As many of you know, the Worldwide Day of Genital Autonomy commemorates the 2012 Cologne court ruling that recognized that forced circumcision constitutes a grievous bodily harm to the child who is subjected to it.  The notion that Genital Autonomy is a universal right is reflected in the fact that this commemoration is observed all over the world by those who value human rights and human dignity above all else.  It reflects the powerful idea that every child - no matter where that child is born, no matter who that child's parents are, no matter who or what that child's parents worship or pray to, no matter what tribe, ethno-linguistic group, clan, ethnicity, race, people, religion or nationality that child is born into - that child is first and foremost a human being: a member of the human race.  The fundamental rights that we recognize as human rights aren't adjuncts to being human but intrinsic to being human.  They aren't severable and they aren't conditional.  They don't belong to some but not to others.  They don't belong to infants and children of one sex but not to infants and children of another or indeterminate sex.  They belong to every infant, every child, every human being the world over.

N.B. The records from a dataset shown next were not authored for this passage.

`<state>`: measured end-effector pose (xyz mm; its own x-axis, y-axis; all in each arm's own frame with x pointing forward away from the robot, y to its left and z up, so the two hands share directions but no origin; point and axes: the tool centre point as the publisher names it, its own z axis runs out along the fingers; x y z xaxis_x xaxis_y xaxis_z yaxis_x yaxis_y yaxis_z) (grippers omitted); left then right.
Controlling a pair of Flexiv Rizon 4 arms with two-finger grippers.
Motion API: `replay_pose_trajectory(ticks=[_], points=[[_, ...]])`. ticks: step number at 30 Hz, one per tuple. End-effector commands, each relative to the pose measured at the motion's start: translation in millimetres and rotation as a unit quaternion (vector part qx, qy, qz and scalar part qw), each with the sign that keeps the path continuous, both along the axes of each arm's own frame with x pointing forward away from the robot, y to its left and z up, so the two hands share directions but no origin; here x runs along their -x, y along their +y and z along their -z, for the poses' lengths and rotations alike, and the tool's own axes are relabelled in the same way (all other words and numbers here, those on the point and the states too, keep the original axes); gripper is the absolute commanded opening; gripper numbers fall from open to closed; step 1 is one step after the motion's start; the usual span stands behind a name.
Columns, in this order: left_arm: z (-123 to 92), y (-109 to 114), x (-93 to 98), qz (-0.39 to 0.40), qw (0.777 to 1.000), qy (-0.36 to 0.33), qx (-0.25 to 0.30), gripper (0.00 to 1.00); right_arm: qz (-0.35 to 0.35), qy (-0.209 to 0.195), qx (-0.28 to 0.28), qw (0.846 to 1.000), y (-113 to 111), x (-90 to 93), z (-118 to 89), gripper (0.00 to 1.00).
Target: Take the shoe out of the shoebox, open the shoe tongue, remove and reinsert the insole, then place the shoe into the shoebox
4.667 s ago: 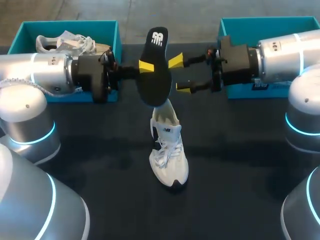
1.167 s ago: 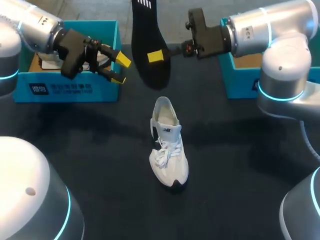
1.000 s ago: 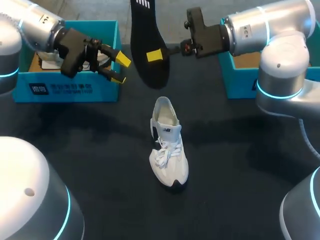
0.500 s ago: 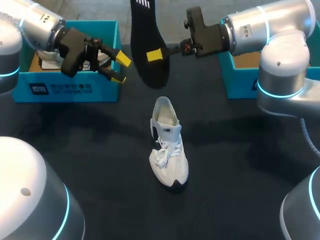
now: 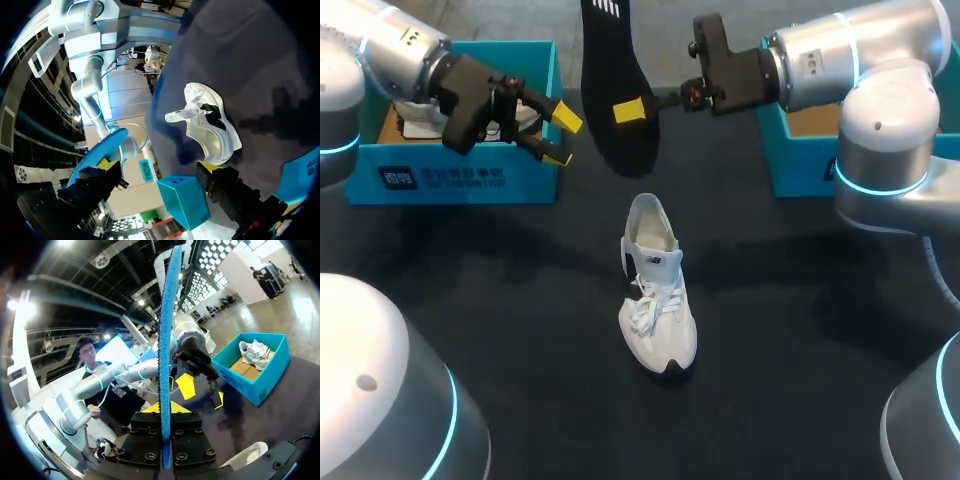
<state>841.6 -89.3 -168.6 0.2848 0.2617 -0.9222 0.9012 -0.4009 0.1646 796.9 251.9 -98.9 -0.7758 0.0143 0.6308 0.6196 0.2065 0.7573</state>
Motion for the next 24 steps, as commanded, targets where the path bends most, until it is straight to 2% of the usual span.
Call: replay_pose_trajectory(ticks=[1, 4, 14, 18, 24], points=[[-1, -2, -1.1, -0.006, 0.999, 0.035, 0.003, 1.0, 0.0, 0.0, 0.0, 1.0, 2, -0.6, 1, 0.0], [3, -3, -2.1, -0.012, 0.998, 0.067, -0.013, 1.0, 0.0, 0.0, 0.0, 1.0, 2, -0.6, 1, 0.0], [21, -2, -7.5, -0.029, 0.983, 0.173, -0.053, 1.0, -0.019, -0.043, 0.0, 0.999, -4, -23.4, 21, 0.0], [31, 0, -6.7, -0.043, 0.97, 0.228, -0.076, 1.0, -0.028, -0.054, -0.002, 0.998, -9, -33.0, 33, 0.0], [44, 2, -3.5, -0.068, 0.952, 0.275, -0.113, 1.0, -0.035, -0.056, -0.004, 0.998, -15, -46.8, 48, 0.0]])
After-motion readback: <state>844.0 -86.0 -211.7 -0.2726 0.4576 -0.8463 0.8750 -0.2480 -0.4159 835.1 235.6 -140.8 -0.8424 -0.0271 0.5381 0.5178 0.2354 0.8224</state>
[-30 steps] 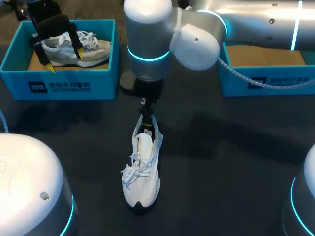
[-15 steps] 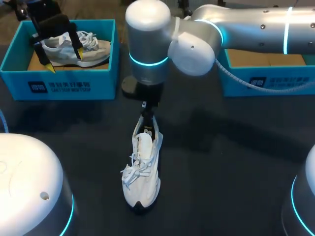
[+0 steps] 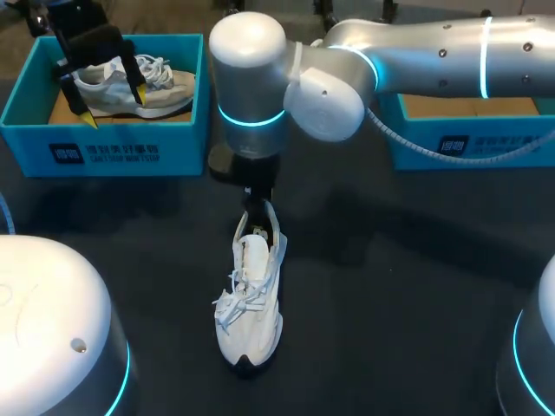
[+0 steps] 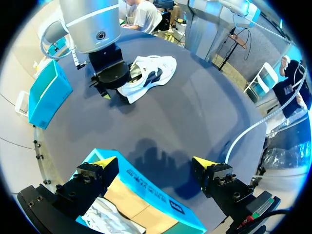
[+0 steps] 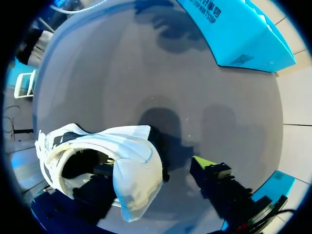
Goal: Take the shoe out of the shoebox, open the shoe tongue, remove and reinsert the insole, then place the shoe into the shoebox
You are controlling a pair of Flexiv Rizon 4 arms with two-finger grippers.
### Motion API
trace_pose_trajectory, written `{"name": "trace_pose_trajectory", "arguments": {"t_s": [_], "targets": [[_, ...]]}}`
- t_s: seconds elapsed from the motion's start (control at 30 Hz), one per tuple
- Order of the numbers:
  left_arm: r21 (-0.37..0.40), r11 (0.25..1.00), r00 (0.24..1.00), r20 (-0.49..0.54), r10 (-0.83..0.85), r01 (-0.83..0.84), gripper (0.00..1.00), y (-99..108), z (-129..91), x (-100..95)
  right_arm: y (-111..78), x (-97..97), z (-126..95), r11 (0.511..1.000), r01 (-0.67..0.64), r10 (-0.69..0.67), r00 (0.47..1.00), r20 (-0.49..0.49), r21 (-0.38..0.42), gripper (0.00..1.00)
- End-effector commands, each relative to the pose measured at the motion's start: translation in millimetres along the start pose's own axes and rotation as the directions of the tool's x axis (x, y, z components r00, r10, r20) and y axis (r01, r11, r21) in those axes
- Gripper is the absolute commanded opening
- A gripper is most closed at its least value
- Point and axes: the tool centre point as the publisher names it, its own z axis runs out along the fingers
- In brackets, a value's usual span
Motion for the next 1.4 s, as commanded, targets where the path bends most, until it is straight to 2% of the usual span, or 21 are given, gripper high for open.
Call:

Unfortunately, as history all too often demonstrates, the existence of a right is no guarantee that that right will be respected. At this moment, hundreds of millions of girls and women and a billion boys and men around the world are living with the scars and the damage of forced genital cutting. Who knows how many intersex individuals around the world are living with the trauma of having had binary sexual-assignment-surgery imposed on them without any need for it and without their wanting it.  That is why the Worldwide Day of Genital Autonomy exists.  Not to encourage parents, religious leaders, medical professionals and legislatures to grant the right of genital autonomy to every child - for how can one grant to children a right they're born with?  Rather, it's to demand respect for the right of genital autonomy that, by virtue of being human, every child already has. 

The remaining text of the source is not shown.